Design tokens

Design tokens are design decisions, represented as data, that ensure systematically unified and cohesive product experiences.


What are design tokens?#

Design tokens are all the values needed to construct and maintain a design system — spacing, color, typography, object styles, animation, etc. — represented as data. These can represent anything defined by design: a color as a RGB value, an opacity as a number, an animation ease as Bezier coordinates. They’re used in place of hard-coded values in order to ensure flexibility and unity across all product experiences.

Design tokens are directly integrated into our component libraries and UI kits. They cover the various options of platform scales, color themes, component states, and more.

image illustrating hex value #2680EB, token inheritance through blue 400, cta background color, and button cta background color into cta button component

Design token types#

The following types of design tokens are the building blocks and design decisions that make up the Spectrum design language:

Global tokens#

Global tokens are the primitive values in our design language, represented by context-agnostic names. Our color palette, animation, typography, and dimension values are all recorded as global tokens. These can be directly used, and are inherited by all other token types.

image illustrating hex value #2680EB represented as global token blue 400

Alias tokens#

Alias tokens relate to a specific context or abstraction. Aliases help communicate the intended purpose of a token, and are effective when a value with a single intent will appear in multiple places.

Image illustrating hex value #2680EB, blue 400, represented as alias cta background color.

Component-specific tokens#

Component-specific tokens are an exhaustive representation of every value associated with a component. They often inherit from alias tokens, but are named in a way that allows engineering teams to be as specific as possible in applying tokens in component development.

Image illustrating hex value #2680EB, blue 400, cta background color represented as component token button cta background-color.

Global tokens#

Size tokens#

Global size tokens are used for specifying dimensions and spacing for every Spectrum component. Since Spectrum supports two platform scales, token values automatically adjust between scales, allowing for a single token to be used for each.

Size tokens are anchored around a base value. Each token’s number represents a percentage relative to the base value. For example, size-100 is 100% of the base value, size-400 is 400%, and so on.

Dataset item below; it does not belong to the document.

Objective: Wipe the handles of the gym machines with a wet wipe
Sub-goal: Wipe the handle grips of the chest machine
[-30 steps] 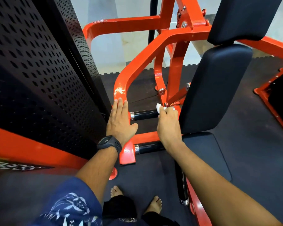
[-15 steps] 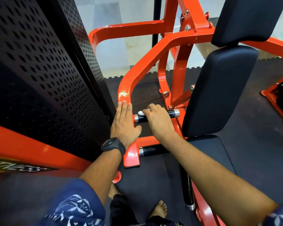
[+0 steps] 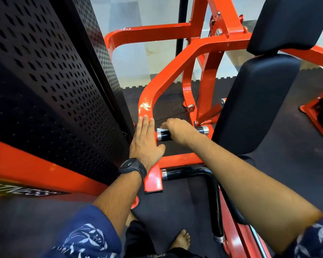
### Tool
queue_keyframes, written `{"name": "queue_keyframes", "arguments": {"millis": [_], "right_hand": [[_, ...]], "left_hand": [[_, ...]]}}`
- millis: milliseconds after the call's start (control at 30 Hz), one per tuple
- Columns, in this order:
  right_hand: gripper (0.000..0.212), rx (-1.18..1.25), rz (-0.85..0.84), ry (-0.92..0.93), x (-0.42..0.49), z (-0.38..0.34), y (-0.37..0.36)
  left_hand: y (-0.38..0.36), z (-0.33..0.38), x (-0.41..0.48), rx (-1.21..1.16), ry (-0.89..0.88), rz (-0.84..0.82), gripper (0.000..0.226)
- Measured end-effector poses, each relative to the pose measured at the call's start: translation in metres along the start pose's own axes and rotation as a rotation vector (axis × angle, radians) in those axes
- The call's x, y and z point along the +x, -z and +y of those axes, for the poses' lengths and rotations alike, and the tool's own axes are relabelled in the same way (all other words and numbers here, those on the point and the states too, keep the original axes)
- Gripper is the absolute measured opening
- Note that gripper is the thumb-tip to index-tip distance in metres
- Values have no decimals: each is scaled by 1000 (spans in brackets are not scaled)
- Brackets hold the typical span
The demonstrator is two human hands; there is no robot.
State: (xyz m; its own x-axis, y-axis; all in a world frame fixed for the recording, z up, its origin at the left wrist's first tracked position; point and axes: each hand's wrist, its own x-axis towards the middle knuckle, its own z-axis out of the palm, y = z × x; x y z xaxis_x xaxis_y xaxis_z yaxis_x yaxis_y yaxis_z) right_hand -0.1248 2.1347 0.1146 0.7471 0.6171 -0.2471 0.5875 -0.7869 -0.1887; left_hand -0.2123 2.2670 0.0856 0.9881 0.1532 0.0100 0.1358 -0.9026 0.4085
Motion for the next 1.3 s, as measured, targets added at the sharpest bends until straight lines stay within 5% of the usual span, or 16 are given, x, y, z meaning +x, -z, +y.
{"name": "queue_keyframes", "arguments": {"millis": [133,300,467,600,833,1067,1167,1300], "right_hand": [[44,-102,-68,-160,0,18,8],[38,-171,-14,-58,-5,-2,0],[36,-274,-53,-308,-32,32,24],[35,-238,185,-186,-53,10,-7],[33,-168,486,-309,-62,13,-39],[47,62,550,-446,-68,-3,-49],[38,491,622,-585,-70,-25,-54],[36,959,863,-1008,-46,-55,-43]], "left_hand": [[1,2,-1,0,12,-2,95],[2,2,-1,6,15,-8,94],[4,3,-1,11,26,-13,93],[4,4,-1,22,27,-14,93],[6,6,-2,42,31,-26,93],[7,6,-3,35,35,-30,94],[5,5,-2,-9,24,-31,95],[5,2,-2,-117,6,-32,93]]}}
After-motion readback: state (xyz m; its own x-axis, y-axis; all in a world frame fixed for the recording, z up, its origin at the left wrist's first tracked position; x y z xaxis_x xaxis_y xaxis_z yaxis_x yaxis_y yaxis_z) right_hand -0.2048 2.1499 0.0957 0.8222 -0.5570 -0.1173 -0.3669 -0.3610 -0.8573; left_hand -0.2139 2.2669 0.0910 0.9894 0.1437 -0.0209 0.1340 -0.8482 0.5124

Labelled illustration of 8 pixels for desktop and 10 pixels for mobile each with arrows pointing to the same box with text "size-100"
Token nameDesktop scaleMobile scale
size-00 px0 px
size-101 px1 px
size-252 px2 px
size-403 px4 px
size-504 px5 px
size-655 px6 px
size-756 px8 px
size-857 px9 px
size-1008 px (base size)10 px (base size)
size-1159 px11 px
size-12510 px13 px
size-13011 px14 px
size-15012 px15 px
size-16013 px16 px
size-17514 px18 px
size-20016 px20 px

Not all global size tokens are displayed in this chart.

Static size tokens#

Static size tokens are persistent across each platform scale. Global size tokens change at every scale in order to support overall scaling of an application and its components. Static size tokens are used for properties such as border thickness, which are meant to remain the same across platform scales.

Labelled illustration of 8 pixels for desktop and 8 pixels for mobile each with arrows pointing to the same box with text "static-size-100"
Token nameDesktop and mobile scale
static-size-00 px
static-size-101 px
static-size-252 px
static-size-403 px
static-size-504 px
static-size-655 px
static-size-756 px
static-size-857 px
static-size-1008 px
static-size-1159 px
static-size-12510 px
static-size-13011 px
static-size-15012 px
static-size-16013 px
static-size-17514 px
static-size-20016 px

Not all static size tokens are displayed in this chart.

Usage guidelines#

Use global tokens sparingly#

Global tokens are the easiest to reference for the various attributes in Spectrum. While they’re the building blocks of Spectrum, they’re also the token type that is the least tied to the logic of our design language. Only use global tokens when there are no aliases for your use case.

key example showing correct usage of global token. Purple 600 as an online indication border for an avatar
key example showing incorrect usage of global tokens. Blue 500 as cta button background and size 400 as button height

Use aliases wherever they can apply#

Alias tokens are the recommended type to use when building your product with design tokens. Aliases are like a “Rosetta Stone” for understanding Spectrum, and they help to associate meaning, context, and/or intent to the design tokens you’re applying to your product. Using aliases is a good way to ensure that your product can evolve alongside Spectrum as the design system evolves, and to minimize future maintenance for your product.

Key example showing correct usage of alias tokens. Border radius regular and border color light applied to a generic container.
Key example showing incorrect usage of alias tokens. Text color selected applied to fill color of a circle loader.

Use component-specific tokens for their respective component#

When building Spectrum verified components, use component-specific tokens. This ensures that as a component’s design evolves, you won’t have to retrace any higher-level design decisions that informed the updates. It’s not recommended to use component-specific tokens interchangeably with other components, unless one is derivative of the other.

Key example showing correct usage of component-specific tokens. Button cta background color and button cta min height applied to a cta button.
Key example showing incorrect usage of component-specific tokens. Checkbox box background color selected token applied to cta button.